However, I was not prepared for the adventure of getting Zachariah an EHCP ready for school.
Thinking about school alone comes with too many questions, worries and unknowns, so add in a legal document and I’m totally thrown.
For those of you who haven’t reached this particular milestone, I’ll enlighten you a little bit.
An Education, Health and Care Plan is a fairly sized pile of paper consisting of reports from professionals, aspirations and goals from parents and outcomes developed from all the information.
It’s a document that should clearly state the needs of your child and how they are going to be met.
Sounds pretty awesome doesn’t it?
And to be fair, it is, when everything is correct and both parents, professionals and your local authority are on the same page.
But reality is, it can be a very stressful process, full of reading, re reading and reading again, then highlighting everything you are not too sure about.
You end up fighting for things to be in it, amending adjustments and feeling unsure if it completely represents what you want/need for your child.
It can be an extremely emotional document and hard to digest too.
I particularly found it difficult writing Zachariah's hopes and dreams for the future.
My ultimate goal for my son is for him to be happy and healthy.
So, when you are living a battle with health and you are losing a lot of the time, it can feel like such a distant goal.
And of course, not forgetting the constant battle with happiness, as like many other children with life limiting conditions, if they're not 100%, chances are they are not happy.
So straight away you know you are setting ‘hard to reach’ goals.
But the emotion doesn’t stop there.
As I’m sure I’m not alone when I express how difficult it can be to see on paper what your child can and cannot do.
I have often expressed how much I dislike graphs which put my son in an age bracket, and how degrading it can be to score my child against other children when he has so much to battle with on a daily basis.
It is another document that highlights your child's difficulties.
But on the flip side of that, it's extremely positive too.
Showing what your child has achieved and goals that seem achievable.
It celebrates them and acknowledges their triumphs.
It is also the most daunting document a parent can face, and this is because of its importance.
It’s a legal document.
In my understanding it is your child's safety blanket, of which protects them of their rights and needs.
It is a clear plan which shows everyone's involvement, including parents/carers.
It is there to protect families, but also professionals /schools.
It is to make sure the team around each family are on the same page and working together, with the interest of the child at the centre.
Because it is legal and vital, it can scare many parents, I for one didn't feel qualified to be such a key role in bringing this document together.
I felt overwhelmed and felt I couldn't get it right because I lacked knowledge and expertise.
I also had no idea how important it was until I received the first draft.
There doesn't seem to be much preparation for it, and definitely little guidance on how this document should look at final draft.
Parents are almost left in the dark until they receive the document then expected to understand and be happy with it in such a short period of time.
Don't get me wrong there is help, but I almost feel like you've got to seek out that help and be aware at that time of your options.
I also feel you need confidence to speak up and discuss it.
So, if you are in a bad patch, as I like to call it, it may be difficult to have the capacity to think about this and have energy for it.
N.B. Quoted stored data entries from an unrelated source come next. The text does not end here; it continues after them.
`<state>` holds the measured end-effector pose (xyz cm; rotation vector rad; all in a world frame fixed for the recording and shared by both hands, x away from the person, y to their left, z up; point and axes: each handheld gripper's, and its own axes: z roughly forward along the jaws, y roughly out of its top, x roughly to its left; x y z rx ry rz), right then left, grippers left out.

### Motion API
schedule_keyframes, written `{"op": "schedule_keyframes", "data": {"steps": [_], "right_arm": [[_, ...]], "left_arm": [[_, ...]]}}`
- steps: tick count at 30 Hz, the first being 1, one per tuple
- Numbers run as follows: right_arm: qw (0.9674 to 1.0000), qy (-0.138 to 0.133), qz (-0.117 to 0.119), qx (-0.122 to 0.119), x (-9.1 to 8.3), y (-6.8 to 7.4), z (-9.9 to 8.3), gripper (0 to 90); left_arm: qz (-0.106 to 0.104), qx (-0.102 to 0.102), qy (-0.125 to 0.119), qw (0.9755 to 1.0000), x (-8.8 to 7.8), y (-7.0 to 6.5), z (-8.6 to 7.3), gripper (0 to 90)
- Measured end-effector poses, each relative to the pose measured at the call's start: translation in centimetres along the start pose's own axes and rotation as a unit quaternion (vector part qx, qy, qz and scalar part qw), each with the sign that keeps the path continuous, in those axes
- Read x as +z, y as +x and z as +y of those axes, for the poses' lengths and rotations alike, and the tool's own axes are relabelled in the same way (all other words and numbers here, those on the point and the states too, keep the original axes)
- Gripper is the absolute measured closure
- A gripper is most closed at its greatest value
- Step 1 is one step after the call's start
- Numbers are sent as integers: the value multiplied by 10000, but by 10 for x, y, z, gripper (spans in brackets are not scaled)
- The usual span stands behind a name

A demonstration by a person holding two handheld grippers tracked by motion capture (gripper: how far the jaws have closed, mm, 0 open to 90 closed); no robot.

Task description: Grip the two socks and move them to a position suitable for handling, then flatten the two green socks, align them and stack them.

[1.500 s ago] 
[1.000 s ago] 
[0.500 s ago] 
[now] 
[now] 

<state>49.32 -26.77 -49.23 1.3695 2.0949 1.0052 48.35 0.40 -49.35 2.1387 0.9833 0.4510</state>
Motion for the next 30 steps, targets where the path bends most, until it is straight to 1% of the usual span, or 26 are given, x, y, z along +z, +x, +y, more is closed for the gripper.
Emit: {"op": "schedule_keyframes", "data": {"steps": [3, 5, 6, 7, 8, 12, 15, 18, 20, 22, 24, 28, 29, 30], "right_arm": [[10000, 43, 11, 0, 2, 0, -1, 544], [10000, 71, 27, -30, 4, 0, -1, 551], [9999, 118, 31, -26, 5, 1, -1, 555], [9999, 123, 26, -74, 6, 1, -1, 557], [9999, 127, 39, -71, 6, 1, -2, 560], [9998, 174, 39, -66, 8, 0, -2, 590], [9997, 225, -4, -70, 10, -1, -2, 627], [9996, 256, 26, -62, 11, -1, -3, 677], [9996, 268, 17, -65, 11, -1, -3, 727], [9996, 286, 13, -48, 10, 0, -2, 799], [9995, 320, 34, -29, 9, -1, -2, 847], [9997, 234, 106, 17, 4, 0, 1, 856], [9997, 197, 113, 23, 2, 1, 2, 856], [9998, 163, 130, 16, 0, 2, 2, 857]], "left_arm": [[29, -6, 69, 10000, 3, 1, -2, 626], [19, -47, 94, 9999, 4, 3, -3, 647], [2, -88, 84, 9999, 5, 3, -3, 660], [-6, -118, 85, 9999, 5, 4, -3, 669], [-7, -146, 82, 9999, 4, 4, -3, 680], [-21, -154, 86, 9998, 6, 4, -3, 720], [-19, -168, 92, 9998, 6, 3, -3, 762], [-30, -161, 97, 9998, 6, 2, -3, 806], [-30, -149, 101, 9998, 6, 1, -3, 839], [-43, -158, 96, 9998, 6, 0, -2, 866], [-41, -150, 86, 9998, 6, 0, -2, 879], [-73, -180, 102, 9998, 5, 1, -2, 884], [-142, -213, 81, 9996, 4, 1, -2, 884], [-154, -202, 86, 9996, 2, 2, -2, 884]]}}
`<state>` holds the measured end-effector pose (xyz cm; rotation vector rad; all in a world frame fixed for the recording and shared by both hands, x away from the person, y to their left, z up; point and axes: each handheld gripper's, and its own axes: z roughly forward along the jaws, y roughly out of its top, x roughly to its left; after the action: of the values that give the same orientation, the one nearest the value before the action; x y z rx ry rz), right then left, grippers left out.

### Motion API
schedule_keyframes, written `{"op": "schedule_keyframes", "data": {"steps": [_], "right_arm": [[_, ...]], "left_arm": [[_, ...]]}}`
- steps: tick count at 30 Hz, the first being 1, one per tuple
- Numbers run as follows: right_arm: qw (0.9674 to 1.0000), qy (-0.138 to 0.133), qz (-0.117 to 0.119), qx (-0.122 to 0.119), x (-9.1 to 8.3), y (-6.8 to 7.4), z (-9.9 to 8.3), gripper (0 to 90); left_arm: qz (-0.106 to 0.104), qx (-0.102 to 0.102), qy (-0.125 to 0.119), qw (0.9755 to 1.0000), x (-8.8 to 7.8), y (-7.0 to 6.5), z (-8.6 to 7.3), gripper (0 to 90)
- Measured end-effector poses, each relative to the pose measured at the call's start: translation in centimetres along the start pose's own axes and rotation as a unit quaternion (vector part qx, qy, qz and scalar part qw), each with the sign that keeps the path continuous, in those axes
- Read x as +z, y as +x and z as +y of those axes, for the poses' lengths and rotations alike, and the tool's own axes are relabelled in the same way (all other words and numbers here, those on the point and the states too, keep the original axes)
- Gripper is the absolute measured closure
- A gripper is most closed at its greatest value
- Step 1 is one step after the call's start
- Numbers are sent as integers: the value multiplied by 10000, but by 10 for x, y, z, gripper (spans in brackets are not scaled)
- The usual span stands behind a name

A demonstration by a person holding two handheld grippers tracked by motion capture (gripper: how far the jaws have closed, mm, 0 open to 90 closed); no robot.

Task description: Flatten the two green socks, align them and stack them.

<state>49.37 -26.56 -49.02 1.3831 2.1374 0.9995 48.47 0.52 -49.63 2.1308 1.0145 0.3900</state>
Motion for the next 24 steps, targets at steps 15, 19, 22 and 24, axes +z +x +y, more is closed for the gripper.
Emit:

As I know I'm not alone in the sleep deprived club.
For me, I've absolutely struggled with this whole process from get go.
And without going into too much detail, I've found myself feeling let down and confused.
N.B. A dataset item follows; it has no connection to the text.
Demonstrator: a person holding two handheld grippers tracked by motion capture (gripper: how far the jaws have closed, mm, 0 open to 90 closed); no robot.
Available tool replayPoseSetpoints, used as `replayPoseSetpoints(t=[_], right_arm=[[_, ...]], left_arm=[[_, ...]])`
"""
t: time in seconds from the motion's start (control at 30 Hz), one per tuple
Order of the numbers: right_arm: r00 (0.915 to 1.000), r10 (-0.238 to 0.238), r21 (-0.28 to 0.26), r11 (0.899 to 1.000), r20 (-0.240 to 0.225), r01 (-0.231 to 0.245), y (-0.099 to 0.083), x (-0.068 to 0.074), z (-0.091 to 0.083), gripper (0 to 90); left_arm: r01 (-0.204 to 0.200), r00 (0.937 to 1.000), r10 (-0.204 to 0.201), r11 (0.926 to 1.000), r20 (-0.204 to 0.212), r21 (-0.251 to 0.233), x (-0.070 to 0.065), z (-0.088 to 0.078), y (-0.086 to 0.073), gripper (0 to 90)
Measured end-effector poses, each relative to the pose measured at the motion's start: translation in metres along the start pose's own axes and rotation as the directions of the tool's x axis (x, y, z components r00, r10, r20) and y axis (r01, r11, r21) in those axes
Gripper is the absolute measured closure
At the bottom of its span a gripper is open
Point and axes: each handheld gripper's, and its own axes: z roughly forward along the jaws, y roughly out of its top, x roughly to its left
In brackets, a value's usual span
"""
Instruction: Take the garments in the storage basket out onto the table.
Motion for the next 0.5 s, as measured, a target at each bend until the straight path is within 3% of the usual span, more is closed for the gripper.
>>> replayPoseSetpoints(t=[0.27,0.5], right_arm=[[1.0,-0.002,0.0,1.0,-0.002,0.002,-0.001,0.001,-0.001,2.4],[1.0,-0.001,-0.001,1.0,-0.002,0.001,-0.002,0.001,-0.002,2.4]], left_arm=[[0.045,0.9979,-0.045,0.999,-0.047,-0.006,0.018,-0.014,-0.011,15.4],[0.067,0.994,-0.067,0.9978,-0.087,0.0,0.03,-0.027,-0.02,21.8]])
Luckily, I have a great network of friends who have been able to guide me, but this has still come with its difficulties.
Getting the EHCP at such a difficult time in our lives, has definitely made this harder.
As I've been so caught up in grief, after losing my 2nd child, that I've been unable to find the capacity to give my all into getting the EHCP as right as possible.
I mean, where has 20 weeks gone? I fear that many others also have this struggle with the EHCP and wonder how many are left confused.
I'll finish by saying that the EHCP is an incredible thing, and such an improvement from the where we were before. It is not meant to be hard work, but there as a positive thing for your child.